Only the text belongs in the copy. Transcribe the data exactly and drop any pictures.

DATASET CONTENT

• • •

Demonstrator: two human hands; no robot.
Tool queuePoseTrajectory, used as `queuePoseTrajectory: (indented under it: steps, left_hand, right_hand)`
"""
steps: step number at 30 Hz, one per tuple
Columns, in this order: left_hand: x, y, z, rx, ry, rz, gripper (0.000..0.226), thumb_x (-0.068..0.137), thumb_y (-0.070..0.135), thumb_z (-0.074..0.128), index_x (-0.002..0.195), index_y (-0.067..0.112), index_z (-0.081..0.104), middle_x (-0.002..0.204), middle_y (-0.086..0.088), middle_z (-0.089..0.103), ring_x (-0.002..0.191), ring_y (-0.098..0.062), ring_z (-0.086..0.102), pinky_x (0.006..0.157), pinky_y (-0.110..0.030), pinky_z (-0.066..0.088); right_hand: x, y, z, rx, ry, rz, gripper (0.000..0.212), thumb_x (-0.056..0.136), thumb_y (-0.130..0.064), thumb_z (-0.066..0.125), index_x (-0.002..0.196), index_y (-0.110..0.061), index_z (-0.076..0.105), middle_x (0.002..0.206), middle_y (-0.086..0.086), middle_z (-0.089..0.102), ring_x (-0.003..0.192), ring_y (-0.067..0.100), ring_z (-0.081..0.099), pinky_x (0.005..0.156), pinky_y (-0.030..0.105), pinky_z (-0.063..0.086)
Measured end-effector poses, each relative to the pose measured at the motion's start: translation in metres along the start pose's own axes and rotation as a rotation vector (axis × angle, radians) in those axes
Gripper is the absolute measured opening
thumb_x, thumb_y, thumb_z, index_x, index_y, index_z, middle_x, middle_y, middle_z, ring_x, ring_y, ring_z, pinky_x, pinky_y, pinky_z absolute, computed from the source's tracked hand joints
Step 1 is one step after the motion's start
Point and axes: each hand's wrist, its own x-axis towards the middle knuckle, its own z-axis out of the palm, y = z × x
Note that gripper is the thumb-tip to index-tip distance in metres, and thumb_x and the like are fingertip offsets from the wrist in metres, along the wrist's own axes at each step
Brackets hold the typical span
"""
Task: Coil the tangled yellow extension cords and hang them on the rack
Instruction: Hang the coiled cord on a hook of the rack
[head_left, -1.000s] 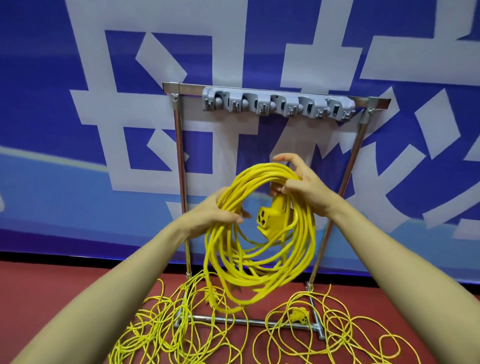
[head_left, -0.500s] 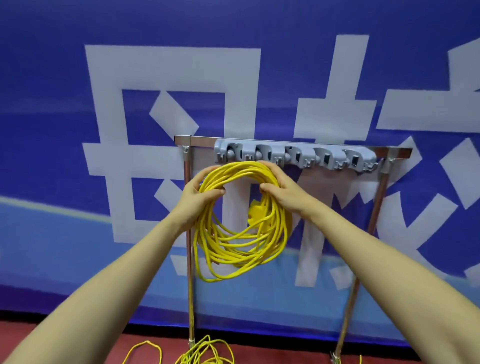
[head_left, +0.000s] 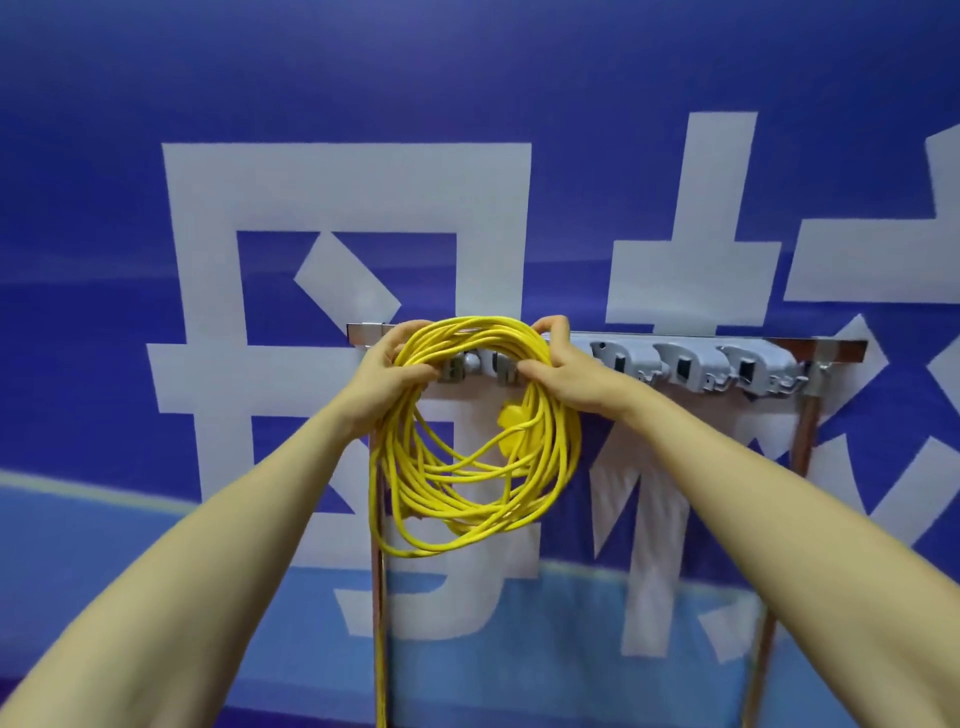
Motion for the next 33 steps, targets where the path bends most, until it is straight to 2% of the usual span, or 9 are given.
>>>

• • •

TASK SOLUTION
Demonstrator: two human hands; no robot.
Tool queuePoseTrajectory, used as `queuePoseTrajectory: (indented under it: steps, left_hand, right_hand)`
"""
steps: step number at 30 Hz, one per tuple
Columns, in this order: left_hand: x, y, z, rx, ry, rz, gripper (0.000..0.226), thumb_x (-0.068..0.137), thumb_y (-0.070..0.135), thumb_z (-0.074..0.128), index_x (-0.002..0.195), index_y (-0.067..0.112), index_z (-0.081..0.104), middle_x (-0.002..0.204), middle_y (-0.086..0.088), middle_z (-0.089..0.103), ring_x (-0.002..0.191), ring_y (-0.098..0.062), ring_z (-0.086..0.102), pinky_x (0.006..0.157), pinky_y (-0.110..0.030), pinky_z (-0.066..0.088); right_hand: x, y, z, rx, ry, rz, gripper (0.000..0.212), thumb_x (-0.056..0.136), thumb_y (-0.130..0.064), thumb_z (-0.066..0.125), index_x (-0.002..0.196), index_y (-0.110..0.061), index_z (-0.076..0.105), middle_x (0.002..0.206), middle_y (-0.086..0.086), middle_z (-0.089..0.102), ring_x (-0.003..0.192), ring_y (-0.067..0.100), ring_z (-0.081..0.099), pinky_x (0.005..0.156), pinky_y (-0.030..0.105), pinky_z (-0.063..0.086)
Measured end-effector poses, each relative to the pose measured at the motion's start: translation in metres along the start pose's own axes and rotation as a rotation vector (axis × angle, radians) in those axes
Gripper is the absolute measured opening
thumb_x, thumb_y, thumb_z, index_x, index_y, index_z, middle_x, middle_y, middle_z, ring_x, ring_y, ring_z, pinky_x, pinky_y, pinky_z absolute, computed from the source's tracked hand joints
Step 1 is one step after the motion's start
Point and axes: each hand's wrist, its own x-axis towards the middle knuckle, its own z-axis out of the palm, y = z × x
Note that gripper is the thumb-tip to index-tip distance in metres, and thumb_x and the like are fingertip offsets from the wrist in metres, along the wrist's own axes at each step
Brackets hold the typical span
"""
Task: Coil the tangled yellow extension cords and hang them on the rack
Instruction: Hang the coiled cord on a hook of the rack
[head_left, -1.000s] 
[head_left, -0.500s] 
[head_left, +0.000s] 
Motion for the next 33 steps, targets where the path bends most, until it is straight to 2% of the usual span, or 9 are given.
>>>

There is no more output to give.